Der Beratungsbedarf war jedenfalls immens: Allein die Behörde des Landesdatenschützers informierte im vergangenen Jahr 3000 Bürger, private Unternehmen und Vereine - im Jahr davor waren es noch rund 800. Im öffentlichen Bereich gab es einen Anstieg der Beratungen um 50 Prozent auf 1500. Zudem gingen deutlich mehr Beschwerden bei Brink zu Datenschutzverstößen ein: Im privaten Bereich schnellte diese Zahl von rund 2000 (2017) auf 3000 (2018) hoch. Außerdem hat sich die Anzahl der bei Brink gemeldeten Datenpannen im selben Zeitraum verzehnfacht - im vergangenen Jahr waren es 774 Stück. Diese Anstiege der Zahlen führt Brink auf die neuen EU-Datenschutzregeln zurück.

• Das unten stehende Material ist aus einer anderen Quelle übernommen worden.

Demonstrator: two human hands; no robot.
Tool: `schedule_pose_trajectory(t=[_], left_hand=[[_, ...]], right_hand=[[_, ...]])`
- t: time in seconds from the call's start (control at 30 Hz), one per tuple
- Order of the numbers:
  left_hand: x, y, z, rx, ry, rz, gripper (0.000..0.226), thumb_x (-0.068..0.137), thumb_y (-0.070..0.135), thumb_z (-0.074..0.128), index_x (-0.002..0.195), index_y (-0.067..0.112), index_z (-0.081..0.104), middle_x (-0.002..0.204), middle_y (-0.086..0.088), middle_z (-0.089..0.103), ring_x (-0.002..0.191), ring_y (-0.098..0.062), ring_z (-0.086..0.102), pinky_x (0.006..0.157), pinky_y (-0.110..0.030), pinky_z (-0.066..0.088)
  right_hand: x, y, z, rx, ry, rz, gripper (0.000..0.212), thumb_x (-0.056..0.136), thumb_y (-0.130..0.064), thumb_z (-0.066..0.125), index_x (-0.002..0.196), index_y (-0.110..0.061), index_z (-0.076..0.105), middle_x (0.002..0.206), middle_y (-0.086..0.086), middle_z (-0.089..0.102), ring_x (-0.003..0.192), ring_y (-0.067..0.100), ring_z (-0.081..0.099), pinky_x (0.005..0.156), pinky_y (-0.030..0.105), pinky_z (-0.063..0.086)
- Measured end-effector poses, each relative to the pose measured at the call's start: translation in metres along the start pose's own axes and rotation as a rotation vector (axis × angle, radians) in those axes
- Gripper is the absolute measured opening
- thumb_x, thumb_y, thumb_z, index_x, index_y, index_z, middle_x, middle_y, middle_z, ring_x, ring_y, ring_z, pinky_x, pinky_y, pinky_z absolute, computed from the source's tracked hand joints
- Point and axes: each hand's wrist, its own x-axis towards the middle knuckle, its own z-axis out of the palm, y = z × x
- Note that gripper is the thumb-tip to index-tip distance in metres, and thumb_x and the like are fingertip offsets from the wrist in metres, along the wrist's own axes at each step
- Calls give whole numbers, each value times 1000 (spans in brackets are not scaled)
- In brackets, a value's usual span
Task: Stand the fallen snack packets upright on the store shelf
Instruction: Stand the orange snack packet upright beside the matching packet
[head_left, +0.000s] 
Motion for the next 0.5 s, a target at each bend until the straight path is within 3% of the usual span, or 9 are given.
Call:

Nach Angaben IHK-Bereichsleiter Köhn haben die neuen Regeln viel Arbeit für die Unternehmen bedeutet - beispielsweise seien viele Dokumentationspflichten zu erfüllen gewesen. Der Beratungsbedarf sei bis zum Sommer 2018 sehr groß gewesen, dann aber zurückgegangen. Nach wie vor gebe es auch Rechtsunsicherheiten - etwa zur Frage, wann Emails verschlüsselt werden müssten. Die Politik will die neuen Datenschutzregeln 2020 bewerten und gegebenenfalls nachsteuern. «Wir hoffen darauf, dass kleine Unternehmen und Vereine von Bürokratie und Dokumentationspflichten entlastet werden», sagte Köhn.

Der Sprecher des Württembergischen Landessportbundes, Thomas Müller, sagt mit Blick auf die rund 5700 im Bund organisierten Sportvereine: «Die Befürchtungen, dass es zu Abmahnwellen kommt, hat sich glücklicherweise nicht bewahrheitet.» Hingegen hätten viele Vereine noch Fragen zur Umsetzung des Datenschutzes. «Dabei herrscht nach wie vor viel Unsicherheit darüber, was erlaubt ist und was nicht», sagte Müller. «Das hat teils auch dazu geführt, das Websites offline genommen wurden oder alle Bilder und Kontaktdaten aus dem Netz entfernt wurden.» Auf jeden Fall bedeuteten die Regeln einen enormen Bearbeitungs- und Organisationsaufwand für Ehrenamtliche.